Babagamush e a presença de Estamira

Não, não está nos cinemas. Não mais. Talvez você o encontre em locadoras, talvez apenas na Cineccitá, para quem está em Belo Horizonte.
É uma porrada no centro da boca do seu estômago. É filme pra não mais esquecer. É filme pra mudar de vez o jeito com que se encara o mundo. É filme pra crescer, pra virar gente de verdade.
Estamira é um filme que documenta a história de Estamira. Faz a gente perceber que a realidade é muito mais surreal que o mais louco Burroughs, ou o mais bêbado Bukowski, ou o mais fantasioso García Marquez. Faz a gente desprezar de uma vez o burguesismo de Proust. Cada frase que a mulher (formato homem par) diz é um reflexo da realidade que ela vive, e ela vive numa realidade muito louca ou, como ela mesma diz, numa suprema sanidade.

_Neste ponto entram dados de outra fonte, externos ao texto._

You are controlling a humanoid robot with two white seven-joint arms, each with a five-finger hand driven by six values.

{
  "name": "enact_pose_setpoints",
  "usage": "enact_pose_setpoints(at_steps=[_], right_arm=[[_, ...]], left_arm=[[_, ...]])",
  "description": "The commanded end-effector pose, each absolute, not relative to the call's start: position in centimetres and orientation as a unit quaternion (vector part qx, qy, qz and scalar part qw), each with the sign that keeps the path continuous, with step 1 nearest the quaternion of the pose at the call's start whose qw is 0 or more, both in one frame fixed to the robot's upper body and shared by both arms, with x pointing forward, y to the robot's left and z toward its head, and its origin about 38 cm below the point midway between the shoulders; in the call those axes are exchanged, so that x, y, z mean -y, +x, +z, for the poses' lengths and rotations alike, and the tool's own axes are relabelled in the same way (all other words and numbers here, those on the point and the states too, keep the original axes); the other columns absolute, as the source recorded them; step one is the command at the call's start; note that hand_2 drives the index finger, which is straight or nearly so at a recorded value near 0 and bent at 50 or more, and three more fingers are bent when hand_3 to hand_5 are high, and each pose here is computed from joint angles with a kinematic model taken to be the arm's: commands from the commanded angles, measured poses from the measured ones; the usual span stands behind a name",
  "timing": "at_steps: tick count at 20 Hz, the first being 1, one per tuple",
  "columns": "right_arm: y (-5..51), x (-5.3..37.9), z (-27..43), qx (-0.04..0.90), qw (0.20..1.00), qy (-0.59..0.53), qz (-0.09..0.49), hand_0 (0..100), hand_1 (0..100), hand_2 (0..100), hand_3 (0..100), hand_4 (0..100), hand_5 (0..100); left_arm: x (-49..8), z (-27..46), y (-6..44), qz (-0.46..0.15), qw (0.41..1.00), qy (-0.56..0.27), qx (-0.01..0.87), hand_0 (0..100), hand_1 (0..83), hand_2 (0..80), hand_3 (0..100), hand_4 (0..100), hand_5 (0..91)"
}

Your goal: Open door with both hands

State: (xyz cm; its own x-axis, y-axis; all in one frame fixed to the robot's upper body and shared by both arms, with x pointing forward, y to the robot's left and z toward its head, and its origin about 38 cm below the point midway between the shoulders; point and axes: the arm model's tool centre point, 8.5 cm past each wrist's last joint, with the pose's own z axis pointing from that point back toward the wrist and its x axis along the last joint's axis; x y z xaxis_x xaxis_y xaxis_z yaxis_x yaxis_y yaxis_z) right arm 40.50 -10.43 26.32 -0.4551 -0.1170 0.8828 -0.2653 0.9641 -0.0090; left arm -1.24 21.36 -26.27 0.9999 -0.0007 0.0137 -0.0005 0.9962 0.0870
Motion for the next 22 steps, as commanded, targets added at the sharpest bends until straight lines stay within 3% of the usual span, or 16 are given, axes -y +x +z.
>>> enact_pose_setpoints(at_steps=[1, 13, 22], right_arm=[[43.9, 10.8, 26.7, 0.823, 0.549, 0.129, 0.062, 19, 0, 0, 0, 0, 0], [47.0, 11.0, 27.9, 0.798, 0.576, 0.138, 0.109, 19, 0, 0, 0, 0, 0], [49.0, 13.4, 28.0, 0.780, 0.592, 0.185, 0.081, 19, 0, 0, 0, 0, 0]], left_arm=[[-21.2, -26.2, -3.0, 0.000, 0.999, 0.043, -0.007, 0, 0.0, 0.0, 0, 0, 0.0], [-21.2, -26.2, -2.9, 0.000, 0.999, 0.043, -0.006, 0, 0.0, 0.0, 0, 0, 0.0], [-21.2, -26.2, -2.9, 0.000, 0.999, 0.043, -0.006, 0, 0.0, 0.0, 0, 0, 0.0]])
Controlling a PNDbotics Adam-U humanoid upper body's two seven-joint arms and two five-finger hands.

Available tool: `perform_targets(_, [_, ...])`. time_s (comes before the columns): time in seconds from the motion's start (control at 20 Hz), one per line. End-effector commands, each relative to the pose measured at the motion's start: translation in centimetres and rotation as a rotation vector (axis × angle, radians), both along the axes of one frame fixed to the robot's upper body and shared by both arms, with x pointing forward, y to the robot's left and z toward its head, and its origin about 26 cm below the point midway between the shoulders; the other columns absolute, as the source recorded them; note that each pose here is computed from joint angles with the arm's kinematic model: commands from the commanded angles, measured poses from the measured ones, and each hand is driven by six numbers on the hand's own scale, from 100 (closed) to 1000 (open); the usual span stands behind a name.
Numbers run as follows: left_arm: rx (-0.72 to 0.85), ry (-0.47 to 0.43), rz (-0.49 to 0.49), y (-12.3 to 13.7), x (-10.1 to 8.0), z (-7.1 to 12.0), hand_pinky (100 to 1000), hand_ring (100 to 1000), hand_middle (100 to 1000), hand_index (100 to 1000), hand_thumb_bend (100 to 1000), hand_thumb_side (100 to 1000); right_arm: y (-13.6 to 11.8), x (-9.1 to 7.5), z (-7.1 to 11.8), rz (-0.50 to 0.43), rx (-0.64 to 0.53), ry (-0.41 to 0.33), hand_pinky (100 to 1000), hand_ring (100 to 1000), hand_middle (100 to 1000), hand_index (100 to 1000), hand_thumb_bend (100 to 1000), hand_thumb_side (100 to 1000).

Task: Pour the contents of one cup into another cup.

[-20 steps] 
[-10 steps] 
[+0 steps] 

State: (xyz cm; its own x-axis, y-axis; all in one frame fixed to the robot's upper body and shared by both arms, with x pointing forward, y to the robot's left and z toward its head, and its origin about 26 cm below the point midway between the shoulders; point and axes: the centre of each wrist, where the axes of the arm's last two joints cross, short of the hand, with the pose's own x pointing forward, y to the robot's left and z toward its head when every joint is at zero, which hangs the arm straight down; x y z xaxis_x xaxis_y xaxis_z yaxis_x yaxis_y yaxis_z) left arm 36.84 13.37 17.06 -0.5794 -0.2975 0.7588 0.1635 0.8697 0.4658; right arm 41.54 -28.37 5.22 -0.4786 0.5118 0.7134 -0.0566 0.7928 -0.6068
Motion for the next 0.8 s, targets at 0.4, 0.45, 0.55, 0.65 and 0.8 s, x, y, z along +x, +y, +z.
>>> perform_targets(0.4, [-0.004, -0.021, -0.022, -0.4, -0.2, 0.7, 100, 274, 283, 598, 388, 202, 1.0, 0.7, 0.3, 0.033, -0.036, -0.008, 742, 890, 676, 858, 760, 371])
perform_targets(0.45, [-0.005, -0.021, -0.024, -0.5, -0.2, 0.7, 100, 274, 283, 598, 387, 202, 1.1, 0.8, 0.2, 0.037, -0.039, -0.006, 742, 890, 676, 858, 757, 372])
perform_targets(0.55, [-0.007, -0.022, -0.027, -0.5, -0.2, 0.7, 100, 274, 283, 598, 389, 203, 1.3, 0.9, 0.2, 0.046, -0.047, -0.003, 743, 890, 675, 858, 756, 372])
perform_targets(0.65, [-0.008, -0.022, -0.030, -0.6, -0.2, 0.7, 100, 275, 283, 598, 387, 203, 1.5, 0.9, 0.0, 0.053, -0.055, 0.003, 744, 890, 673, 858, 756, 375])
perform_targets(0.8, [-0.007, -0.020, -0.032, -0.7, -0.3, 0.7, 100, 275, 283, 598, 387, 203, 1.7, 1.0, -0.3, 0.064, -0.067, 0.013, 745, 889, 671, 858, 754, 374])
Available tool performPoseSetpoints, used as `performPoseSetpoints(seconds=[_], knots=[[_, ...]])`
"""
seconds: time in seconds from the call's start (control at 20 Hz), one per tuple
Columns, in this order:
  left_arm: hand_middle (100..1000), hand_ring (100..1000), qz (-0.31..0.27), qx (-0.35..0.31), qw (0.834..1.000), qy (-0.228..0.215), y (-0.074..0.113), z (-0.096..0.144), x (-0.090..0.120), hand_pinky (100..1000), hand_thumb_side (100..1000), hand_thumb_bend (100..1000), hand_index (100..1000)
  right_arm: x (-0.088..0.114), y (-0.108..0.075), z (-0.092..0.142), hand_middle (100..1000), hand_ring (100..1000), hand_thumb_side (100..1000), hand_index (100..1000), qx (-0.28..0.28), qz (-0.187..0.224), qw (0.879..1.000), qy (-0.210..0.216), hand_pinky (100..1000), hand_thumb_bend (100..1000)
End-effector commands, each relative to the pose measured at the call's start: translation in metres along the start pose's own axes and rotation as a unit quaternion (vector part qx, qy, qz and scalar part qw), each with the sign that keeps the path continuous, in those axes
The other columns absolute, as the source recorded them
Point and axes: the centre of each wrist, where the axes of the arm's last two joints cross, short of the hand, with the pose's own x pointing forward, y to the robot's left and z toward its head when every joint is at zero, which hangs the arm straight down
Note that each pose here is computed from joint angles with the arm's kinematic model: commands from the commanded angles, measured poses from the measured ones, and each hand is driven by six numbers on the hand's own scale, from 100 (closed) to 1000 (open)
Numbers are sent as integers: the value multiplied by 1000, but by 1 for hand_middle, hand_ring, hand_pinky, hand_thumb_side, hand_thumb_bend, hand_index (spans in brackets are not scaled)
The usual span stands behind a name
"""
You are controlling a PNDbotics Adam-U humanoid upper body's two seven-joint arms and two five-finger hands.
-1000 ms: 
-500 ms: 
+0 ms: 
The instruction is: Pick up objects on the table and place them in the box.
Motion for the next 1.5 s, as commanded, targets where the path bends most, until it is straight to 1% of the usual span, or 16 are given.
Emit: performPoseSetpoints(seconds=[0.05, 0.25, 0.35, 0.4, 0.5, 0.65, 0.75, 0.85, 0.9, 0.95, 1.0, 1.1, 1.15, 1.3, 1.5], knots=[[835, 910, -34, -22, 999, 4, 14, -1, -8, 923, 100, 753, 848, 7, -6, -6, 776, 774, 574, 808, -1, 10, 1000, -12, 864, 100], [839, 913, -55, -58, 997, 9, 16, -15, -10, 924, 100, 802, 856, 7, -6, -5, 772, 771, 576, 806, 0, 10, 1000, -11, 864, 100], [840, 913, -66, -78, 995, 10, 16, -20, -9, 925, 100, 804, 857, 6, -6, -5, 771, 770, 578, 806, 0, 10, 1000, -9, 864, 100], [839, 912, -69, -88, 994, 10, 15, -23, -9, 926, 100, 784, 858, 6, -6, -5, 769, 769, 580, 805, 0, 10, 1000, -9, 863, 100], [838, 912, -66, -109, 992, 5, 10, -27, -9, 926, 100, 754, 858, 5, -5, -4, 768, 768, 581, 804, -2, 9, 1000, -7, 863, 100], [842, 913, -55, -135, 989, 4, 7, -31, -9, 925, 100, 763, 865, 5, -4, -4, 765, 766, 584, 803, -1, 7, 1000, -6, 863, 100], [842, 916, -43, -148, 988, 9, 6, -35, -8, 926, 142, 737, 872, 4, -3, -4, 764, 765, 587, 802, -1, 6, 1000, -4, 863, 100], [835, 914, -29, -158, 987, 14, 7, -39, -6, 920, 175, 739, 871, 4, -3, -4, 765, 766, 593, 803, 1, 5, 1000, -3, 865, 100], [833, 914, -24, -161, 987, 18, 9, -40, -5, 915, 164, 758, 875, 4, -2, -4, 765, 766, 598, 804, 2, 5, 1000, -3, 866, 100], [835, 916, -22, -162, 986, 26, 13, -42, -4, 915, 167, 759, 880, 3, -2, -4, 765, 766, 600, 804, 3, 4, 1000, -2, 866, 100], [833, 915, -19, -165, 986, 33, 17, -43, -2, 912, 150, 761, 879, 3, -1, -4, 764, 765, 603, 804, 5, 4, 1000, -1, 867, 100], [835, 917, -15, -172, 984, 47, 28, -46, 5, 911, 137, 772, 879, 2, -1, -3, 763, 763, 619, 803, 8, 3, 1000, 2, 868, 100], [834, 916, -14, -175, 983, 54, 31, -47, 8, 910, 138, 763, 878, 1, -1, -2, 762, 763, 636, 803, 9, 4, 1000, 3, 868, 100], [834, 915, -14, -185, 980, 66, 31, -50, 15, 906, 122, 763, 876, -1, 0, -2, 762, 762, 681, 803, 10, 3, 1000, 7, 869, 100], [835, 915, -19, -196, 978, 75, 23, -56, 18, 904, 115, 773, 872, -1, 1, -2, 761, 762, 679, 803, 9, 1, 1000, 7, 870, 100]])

Estamira é a mulher que jogamos fora. Vive no e do lixo. É a mulher que a gente não quer mais ver, por isso ela se faz invisível. Só que o invisível também filosofa. "A criação toda é abstrata." "Quase todo mundo está alerta. Erra quem quer." " A morte é dona de tudo." "Tudo que é imaginário existe, tem, e é."
A miséria real nos leva a conclusões muito mais profundas que a ficcional. Nossos valores hipócritas são jogados como cuspe na nossa cara. E se você, depois de ver esse filme, não se emocionar, não mudar completamente sua visão de mundo (é clichê, mas é precioso) , não começar a questionar seu papel nesta sociedade, não melhorar como ser humano, então você está mais entranhado(a) de lixo que a própria vida de Estamira.